> [ACTION ITEM] For any picture in the lines below, please leave it out and copy the rest exactly.

> [RAW DATA]
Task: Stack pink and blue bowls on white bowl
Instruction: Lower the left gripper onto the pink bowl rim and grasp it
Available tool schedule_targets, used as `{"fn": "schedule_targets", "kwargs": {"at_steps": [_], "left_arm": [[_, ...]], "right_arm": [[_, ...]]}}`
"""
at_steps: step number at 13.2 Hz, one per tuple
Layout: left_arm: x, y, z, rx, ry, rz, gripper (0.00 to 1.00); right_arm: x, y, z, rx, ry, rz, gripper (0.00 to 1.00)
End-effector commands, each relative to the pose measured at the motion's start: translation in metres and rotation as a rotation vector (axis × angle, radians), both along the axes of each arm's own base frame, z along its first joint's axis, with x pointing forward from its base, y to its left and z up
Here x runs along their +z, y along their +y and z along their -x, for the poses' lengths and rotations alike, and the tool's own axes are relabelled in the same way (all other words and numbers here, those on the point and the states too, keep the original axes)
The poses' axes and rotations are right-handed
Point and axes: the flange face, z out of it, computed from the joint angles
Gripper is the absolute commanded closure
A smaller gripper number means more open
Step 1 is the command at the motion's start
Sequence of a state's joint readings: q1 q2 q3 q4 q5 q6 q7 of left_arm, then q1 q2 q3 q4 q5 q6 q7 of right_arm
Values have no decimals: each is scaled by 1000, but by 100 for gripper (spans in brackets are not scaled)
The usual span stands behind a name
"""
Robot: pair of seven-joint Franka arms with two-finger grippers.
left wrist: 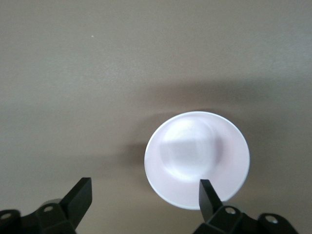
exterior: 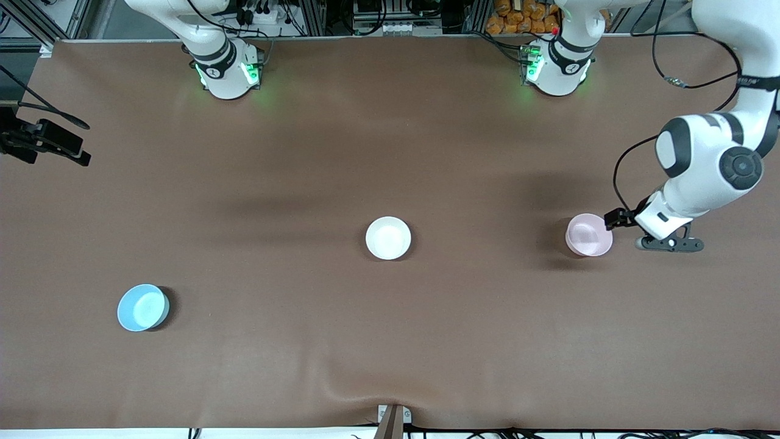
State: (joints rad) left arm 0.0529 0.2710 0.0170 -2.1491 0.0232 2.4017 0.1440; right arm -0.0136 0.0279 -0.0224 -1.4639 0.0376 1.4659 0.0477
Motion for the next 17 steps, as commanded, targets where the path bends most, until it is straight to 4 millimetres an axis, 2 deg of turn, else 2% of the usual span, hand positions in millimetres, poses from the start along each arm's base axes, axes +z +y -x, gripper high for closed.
{"fn": "schedule_targets", "kwargs": {"at_steps": [1,4,6,12,13,14,17], "left_arm": [[-27,10,2,-25,3,-10,18],[-44,9,9,-27,-17,-10,32],[-47,10,9,-24,-16,-9,45],[-61,9,8,-22,-13,-6,61],[-61,9,8,-22,-13,-6,77],[-61,9,8,-25,-16,-6,100],[-60,8,6,-26,-19,-1,100]], "right_arm": [[4,-1,-1,-13,-5,1,0],[4,-1,-1,-14,-5,1,0],[4,-1,-1,-13,-5,1,0],[4,0,-1,-11,-5,1,0],[4,1,-1,-10,-5,1,0],[5,1,-1,-10,-7,1,0],[5,0,-1,-11,-7,0,0]]}}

> [EXPECTED ANSWER]
Task: Stack pink and blue bowls on white bowl
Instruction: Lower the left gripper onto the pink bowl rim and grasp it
Available tool schedule_targets, used as `{"fn": "schedule_targets", "kwargs": {"at_steps": [_], "left_arm": [[_, ...]], "right_arm": [[_, ...]]}}`
"""
at_steps: step number at 13.2 Hz, one per tuple
Layout: left_arm: x, y, z, rx, ry, rz, gripper (0.00 to 1.00); right_arm: x, y, z, rx, ry, rz, gripper (0.00 to 1.00)
End-effector commands, each relative to the pose measured at the motion's start: translation in metres and rotation as a rotation vector (axis × angle, radians), both along the axes of each arm's own base frame, z along its first joint's axis, with x pointing forward from its base, y to its left and z up
Here x runs along their +z, y along their +y and z along their -x, for the poses' lengths and rotations alike, and the tool's own axes are relabelled in the same way (all other words and numbers here, those on the point and the states too, keep the original axes)
The poses' axes and rotations are right-handed
Point and axes: the flange face, z out of it, computed from the joint angles
Gripper is the absolute commanded closure
A smaller gripper number means more open
Step 1 is the command at the motion's start
Sequence of a state's joint readings: q1 q2 q3 q4 q5 q6 q7 of left_arm, then q1 q2 q3 q4 q5 q6 q7 of right_arm
Values have no decimals: each is scaled by 1000, but by 100 for gripper (spans in brackets are not scaled)
The usual span stands behind a name
"""
Robot: pair of seven-joint Franka arms with two-finger grippers.
left wrist: 
exterior: 
State: (joints rad) left arm 0.0529 0.2710 0.0170 -2.1491 0.0232 2.4017 0.1440; right arm -0.0136 0.0279 -0.0224 -1.4639 0.0376 1.4659 0.0477
Motion for the next 17 steps, as commanded, targets where the path bends most, until it is straight to 4 millimetres an axis, 2 deg of turn, else 2% of the usual span, hand positions in millimetres, poses from the start along each arm's base axes, axes +z +y -x, gripper high for closed.
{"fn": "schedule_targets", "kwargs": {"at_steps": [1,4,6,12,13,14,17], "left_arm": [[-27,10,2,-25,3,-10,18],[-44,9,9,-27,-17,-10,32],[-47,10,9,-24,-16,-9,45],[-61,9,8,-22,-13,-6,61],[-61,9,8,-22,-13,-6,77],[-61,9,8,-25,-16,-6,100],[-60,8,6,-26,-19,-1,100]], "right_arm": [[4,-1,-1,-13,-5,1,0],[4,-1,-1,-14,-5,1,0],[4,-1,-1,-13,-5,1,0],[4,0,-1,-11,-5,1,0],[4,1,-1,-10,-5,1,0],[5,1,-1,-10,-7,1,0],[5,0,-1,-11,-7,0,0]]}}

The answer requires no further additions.